For a recent project, I needed to read data from a specific chunk of a file. The data was a sequence of serialized records, so I used a bufio Scanner for splitting. Scanners are great, but they obscure the exact number of bytes read. In working through the problem, I found a solution that worked quite nicely.

Essentially, the problem boiled down to this: I wanted to use bufio’s Scanner to cleanly split data records, but I also needed fine-grain control over exactly how many bytes were being read. Simply counting the bytes in the input record is insufficient, because data records may be split using variable-width delimiters1. (i.e. \n vs \r\n).

Problem: Read & Split Records until Chunk Boundary Is Reached

Problem: Read & Split Records until Chunk Boundary Is Reached

My initial thought was to wrap the io.Reader that I was reading records from. The result looked something like this:

type CountingReader struct {
    reader    io.Reader
    BytesRead int
}


func (r *CountingReader) Read(p []byte) (n int, err error) {
    n, err = r.reader.Read(p)
    r.BytesRead += n
    return n, err
}

This method does work as advertised, in that it counts the number of bytes read from the reader. However, it doesn’t actually solve my problem – counting the number of bytes read as records. For example:

func main() {
    buf := bytes.NewBuffer([]byte("foo bar baz"))
    reader := &CountingReader{reader: buf}

    scanner := bufio.NewScanner(reader)
    scanner.Split(bufio.ScanWords)
    scanner.Scan()

    fmt.Println(scanner.Text()) // "foo"
    fmt.Println(reader.BytesRead) // 11 :(
}

(You can try this on the Go Playground)

The reason for this behavior, as I found out, is that bufio.Scanner maintains an internal buffer which it reads to in large chunks. My CountingReader could (correctly) say that 11 bytes had been read from it, even though only, say, 4 bytes of data ("foo ") had been yielded from the Scanner.

My next thought was to implement a CountingScanner by wrapping or reimplementing buffio.Scanner to count processed bytes. Neither of these options was appealing. The io module also has LimitReader which enforces a maximum number of bytes read. For my problem, this wouldn’t work; my reader needs to completely read the last record in the chunk of the file, even it if spans the cutoff point.

io.LimitReader would not allow Logical Splitting

io.LimitReader would not allow Logical Splitting

In the end, I tried wrapping the scanner’s SplitFunc.
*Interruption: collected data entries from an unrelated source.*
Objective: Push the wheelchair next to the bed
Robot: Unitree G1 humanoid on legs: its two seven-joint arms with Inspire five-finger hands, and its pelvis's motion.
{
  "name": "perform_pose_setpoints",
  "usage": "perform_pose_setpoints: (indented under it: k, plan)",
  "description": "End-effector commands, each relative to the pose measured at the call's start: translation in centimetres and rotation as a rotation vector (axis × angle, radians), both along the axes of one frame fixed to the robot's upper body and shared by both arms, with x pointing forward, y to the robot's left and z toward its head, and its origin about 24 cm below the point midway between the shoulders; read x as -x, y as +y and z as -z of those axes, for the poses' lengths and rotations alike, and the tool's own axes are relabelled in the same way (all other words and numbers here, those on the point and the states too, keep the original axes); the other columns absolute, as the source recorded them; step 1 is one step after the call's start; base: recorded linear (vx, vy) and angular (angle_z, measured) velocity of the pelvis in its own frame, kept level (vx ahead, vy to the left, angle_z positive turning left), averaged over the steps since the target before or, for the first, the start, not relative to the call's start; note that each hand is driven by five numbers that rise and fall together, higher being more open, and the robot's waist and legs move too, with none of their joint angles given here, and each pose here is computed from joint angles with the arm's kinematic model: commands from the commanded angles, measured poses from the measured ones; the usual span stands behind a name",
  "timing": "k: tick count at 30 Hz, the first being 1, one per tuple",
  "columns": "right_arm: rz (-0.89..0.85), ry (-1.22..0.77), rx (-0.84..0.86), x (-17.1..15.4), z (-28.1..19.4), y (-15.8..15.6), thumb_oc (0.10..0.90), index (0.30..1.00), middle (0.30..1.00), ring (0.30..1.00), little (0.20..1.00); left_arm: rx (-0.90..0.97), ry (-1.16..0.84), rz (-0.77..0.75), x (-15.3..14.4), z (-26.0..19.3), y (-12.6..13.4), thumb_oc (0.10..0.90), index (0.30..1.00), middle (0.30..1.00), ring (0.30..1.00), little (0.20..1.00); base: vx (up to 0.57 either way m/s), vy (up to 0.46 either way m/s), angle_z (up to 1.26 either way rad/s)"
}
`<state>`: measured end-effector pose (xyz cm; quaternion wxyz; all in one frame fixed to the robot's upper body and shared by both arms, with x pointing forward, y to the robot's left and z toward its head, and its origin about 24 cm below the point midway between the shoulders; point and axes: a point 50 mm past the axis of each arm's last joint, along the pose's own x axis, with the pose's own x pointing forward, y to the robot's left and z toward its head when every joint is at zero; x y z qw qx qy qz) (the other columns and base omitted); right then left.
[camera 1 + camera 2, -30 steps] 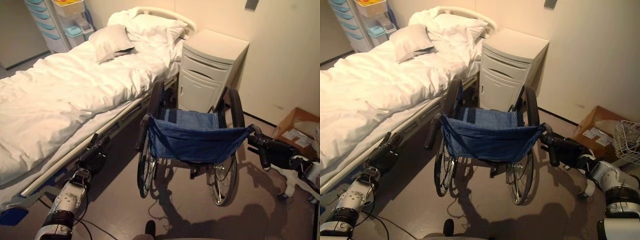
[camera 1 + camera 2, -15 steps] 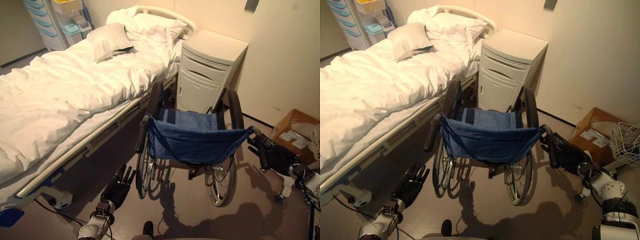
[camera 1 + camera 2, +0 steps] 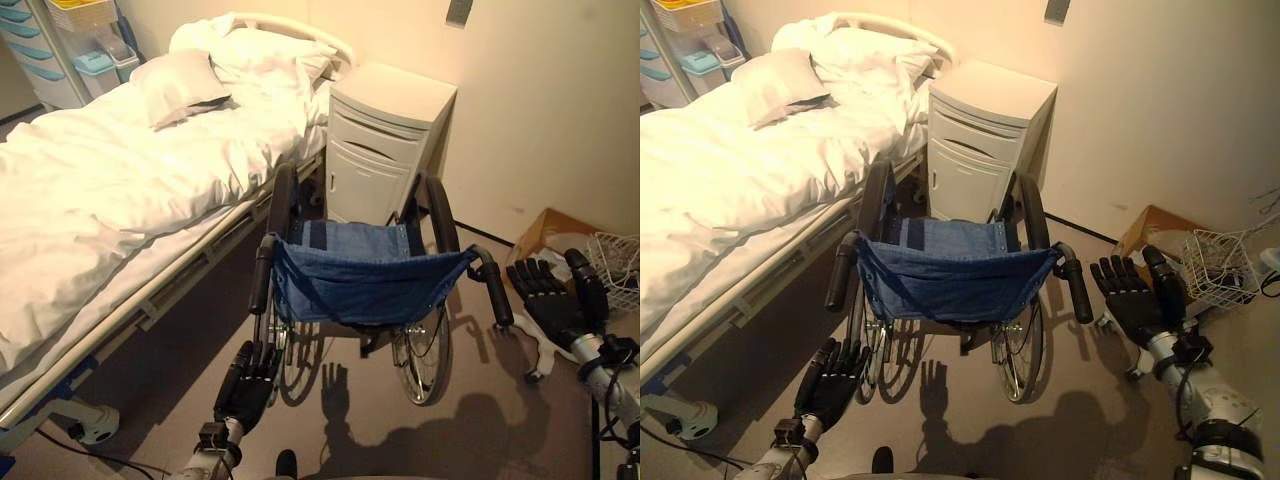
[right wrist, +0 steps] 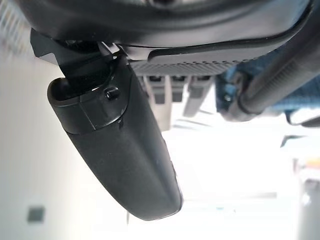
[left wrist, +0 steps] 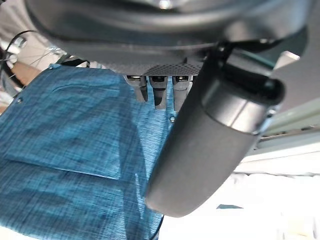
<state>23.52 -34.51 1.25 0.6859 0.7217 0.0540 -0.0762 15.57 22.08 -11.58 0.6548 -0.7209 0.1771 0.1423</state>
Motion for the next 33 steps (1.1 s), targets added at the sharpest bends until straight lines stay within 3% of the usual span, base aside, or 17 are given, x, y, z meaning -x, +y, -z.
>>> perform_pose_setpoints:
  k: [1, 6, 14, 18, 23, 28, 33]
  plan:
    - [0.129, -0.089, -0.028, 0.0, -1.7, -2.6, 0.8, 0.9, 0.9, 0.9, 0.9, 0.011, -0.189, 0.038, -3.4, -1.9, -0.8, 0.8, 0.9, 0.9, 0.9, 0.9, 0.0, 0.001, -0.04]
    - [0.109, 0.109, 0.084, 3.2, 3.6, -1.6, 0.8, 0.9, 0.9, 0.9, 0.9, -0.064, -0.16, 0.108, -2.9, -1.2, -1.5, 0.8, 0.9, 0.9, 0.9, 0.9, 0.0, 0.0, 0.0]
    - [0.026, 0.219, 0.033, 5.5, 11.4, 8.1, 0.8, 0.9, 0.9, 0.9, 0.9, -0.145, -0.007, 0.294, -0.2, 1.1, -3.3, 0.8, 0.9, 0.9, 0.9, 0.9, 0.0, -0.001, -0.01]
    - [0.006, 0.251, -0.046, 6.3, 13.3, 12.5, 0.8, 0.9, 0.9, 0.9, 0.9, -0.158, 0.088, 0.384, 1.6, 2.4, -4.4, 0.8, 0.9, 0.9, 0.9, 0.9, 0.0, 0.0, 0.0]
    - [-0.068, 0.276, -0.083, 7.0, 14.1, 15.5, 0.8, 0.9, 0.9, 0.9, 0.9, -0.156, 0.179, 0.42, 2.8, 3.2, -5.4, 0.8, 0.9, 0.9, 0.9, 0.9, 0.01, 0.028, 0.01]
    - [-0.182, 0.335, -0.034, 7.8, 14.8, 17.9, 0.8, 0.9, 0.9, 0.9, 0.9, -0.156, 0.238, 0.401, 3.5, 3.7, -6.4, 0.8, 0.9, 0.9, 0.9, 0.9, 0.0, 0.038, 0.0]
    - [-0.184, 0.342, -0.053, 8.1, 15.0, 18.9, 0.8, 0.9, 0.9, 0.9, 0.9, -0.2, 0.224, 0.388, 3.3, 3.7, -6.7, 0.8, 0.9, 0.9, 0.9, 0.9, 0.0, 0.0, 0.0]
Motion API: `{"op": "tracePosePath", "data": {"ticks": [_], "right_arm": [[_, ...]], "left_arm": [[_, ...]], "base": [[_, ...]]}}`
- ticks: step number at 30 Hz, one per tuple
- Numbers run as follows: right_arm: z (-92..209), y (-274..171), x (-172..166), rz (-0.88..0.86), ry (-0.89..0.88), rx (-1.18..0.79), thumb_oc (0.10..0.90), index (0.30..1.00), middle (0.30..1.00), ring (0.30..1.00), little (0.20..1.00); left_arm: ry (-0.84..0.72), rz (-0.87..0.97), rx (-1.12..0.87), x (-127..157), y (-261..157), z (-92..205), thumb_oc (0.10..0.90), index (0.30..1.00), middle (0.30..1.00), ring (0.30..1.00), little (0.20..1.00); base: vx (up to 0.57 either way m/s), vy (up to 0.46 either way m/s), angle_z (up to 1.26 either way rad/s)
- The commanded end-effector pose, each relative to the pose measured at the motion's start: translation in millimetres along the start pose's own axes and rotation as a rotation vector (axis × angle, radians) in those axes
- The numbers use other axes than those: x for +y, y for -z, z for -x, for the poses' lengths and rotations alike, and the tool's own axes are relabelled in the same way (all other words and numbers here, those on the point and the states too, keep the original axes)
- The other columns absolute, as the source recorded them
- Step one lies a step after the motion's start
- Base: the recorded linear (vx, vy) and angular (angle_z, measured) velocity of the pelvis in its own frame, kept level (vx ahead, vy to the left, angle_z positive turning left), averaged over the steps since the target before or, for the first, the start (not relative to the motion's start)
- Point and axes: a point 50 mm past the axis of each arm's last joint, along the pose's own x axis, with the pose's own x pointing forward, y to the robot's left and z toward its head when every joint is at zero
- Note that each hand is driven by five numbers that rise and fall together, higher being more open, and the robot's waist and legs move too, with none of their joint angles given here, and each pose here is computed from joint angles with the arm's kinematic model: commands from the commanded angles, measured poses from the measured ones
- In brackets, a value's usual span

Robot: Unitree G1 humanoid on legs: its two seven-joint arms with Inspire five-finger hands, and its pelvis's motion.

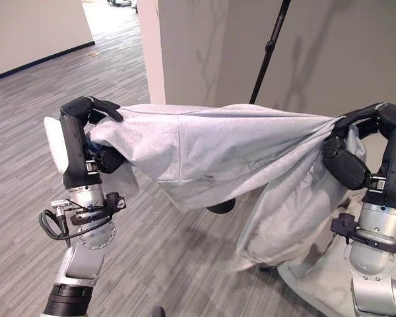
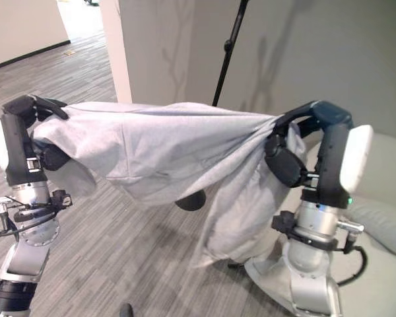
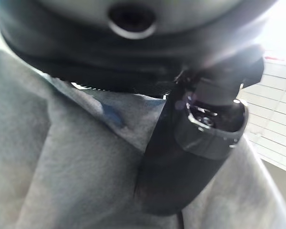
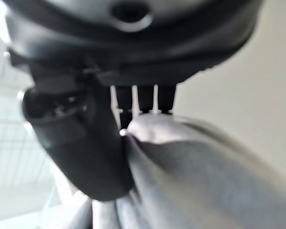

For reference, SplitFunc has the following signature:

type SplitFunc func(data []byte, atEOF bool) (advance int, token []byte,
    err error)

Essentially, SplitFunc takes a slice of bytes and returns how many bytes forward the Scanner should advance along with the “token” extracted from the byte slice.

This advance return value is exactly what I want: how many bytes were truly processed by the Scanner.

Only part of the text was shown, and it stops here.